Pregnant women are often advised by their doctor to take folic acid, which is usually included in her prenatal vitamins, especially during the first trimester of pregnancy. But how important is folic acid to a pregnant woman? Do other people also need to take in vitamin B9 folic acid in their body?

Vitamin B9 is considered to be part of the B-vitamins which are important vitamins in the body. Animals lack the ability to synthesize vitamin B9 so therefore it should always be included in the diet. The folic acid intake by pregnant women is actually for the developing child. The folic acid decreases the incidence of having neural tube defects in the fetus. An example of a neural tube defect is spina bifida. Anemia is also prevented by vitamin B9 not only in the pregnant woman but in every human being.

Although Vitamin B9, also known as folate, is not synthesized by the body, it is found to be abundant in several foods such as leafy vegetables including spinach, lettuce and turnip greens. Peas, sunflower seeds, and beans are also found to be rich in vitamin B9. Most cereals are also found to be fortified with folate, to help kids reach their daily recommended allowance for it.

Vitamin B9 folic acid also plays a role in the synthesis of DNA, in the form of methylenetetrahydrofolate. When levels of folic acid are low, then those areas where cell division and growth occur are also affected. This is mainly the bone marrow. Megaloblast formation will occur in this area because of the increased activity of RNA and protein synthesis and decreased activity of DNA. Megaloblasts are giant blood cells that occur in the bone marrow as a response to the low levels of folic acid.
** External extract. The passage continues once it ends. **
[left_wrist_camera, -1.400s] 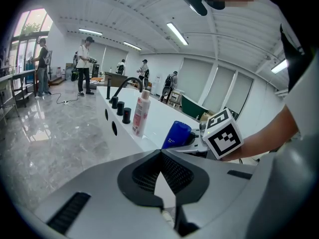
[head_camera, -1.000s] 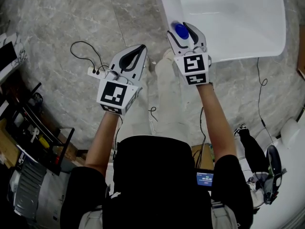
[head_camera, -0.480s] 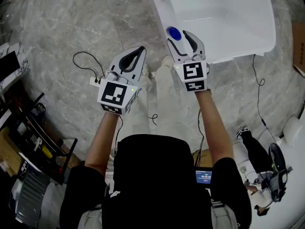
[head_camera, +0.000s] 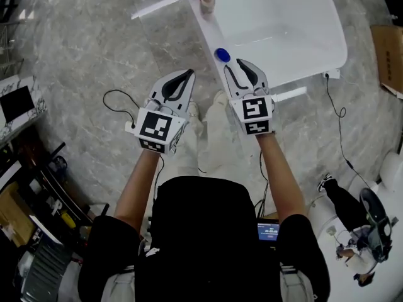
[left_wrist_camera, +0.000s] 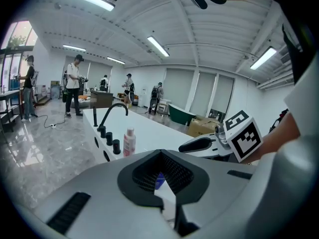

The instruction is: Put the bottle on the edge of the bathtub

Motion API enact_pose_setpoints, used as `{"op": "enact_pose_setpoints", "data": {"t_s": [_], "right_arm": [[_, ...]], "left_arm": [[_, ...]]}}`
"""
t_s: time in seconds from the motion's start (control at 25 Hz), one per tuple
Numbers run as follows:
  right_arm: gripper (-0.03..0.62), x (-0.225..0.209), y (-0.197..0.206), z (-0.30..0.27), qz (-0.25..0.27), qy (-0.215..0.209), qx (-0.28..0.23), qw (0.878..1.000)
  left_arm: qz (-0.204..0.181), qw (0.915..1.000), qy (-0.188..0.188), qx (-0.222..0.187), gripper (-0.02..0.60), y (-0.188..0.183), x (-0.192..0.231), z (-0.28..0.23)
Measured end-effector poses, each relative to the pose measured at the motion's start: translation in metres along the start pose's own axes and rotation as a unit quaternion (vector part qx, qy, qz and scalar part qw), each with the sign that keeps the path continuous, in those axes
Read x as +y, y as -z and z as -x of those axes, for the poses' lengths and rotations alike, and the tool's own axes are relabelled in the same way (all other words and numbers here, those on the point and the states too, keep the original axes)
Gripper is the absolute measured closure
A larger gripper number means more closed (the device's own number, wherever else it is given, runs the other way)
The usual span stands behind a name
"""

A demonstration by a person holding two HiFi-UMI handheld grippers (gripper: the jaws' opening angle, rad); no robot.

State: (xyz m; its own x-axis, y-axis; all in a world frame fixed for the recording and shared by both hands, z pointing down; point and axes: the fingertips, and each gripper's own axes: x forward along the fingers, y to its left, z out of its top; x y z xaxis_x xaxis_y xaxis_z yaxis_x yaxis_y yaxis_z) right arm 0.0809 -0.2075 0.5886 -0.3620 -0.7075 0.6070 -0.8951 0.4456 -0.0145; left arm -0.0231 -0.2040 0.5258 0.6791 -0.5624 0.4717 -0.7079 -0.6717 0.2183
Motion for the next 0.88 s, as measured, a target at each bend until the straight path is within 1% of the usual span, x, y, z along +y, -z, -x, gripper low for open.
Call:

How can the body’s levels of vitamin B9 folic acid go down? Usually, it is the lack of nutritious food that can cause these levels to drop. Sometimes, the body removes or excretes vitamin B9 faster than its usual rate. An increased exposure of the body to the UV rays of the sun, both natural or from a tanning salon can lead to a deficiency of vitamin B9. When the body needs more vitamin B9 than usual, its levels also drop to signify a deficiency.

These instances include pregnancy and breastfeeding wherein this deficiency should be corrected at once, tobacco smoking, liver disease, anemia, and alcoholism. Other medications may also develop low levels of folic acid in the body. Examples of these medications are medications for convulsions, a diuretic called triamterene, cancer drugs like methotrexate, anti-inflammatory named sulfasalazine, and even metformin, a medication used for type 2 diabetes.

However, having too much vitamin B9 may also hinder the absorption of vitamin B12 and worsen the effects of vitamin B12 deficiency. Malarial treatments are also affected by this increase. Vitamin B9 however has a low toxicity risk wherein about 1mg of folic acid can still be accepted by the adult body. Therefore, it is up to the person to balance out the levels of vitamin B9 in the body as needed.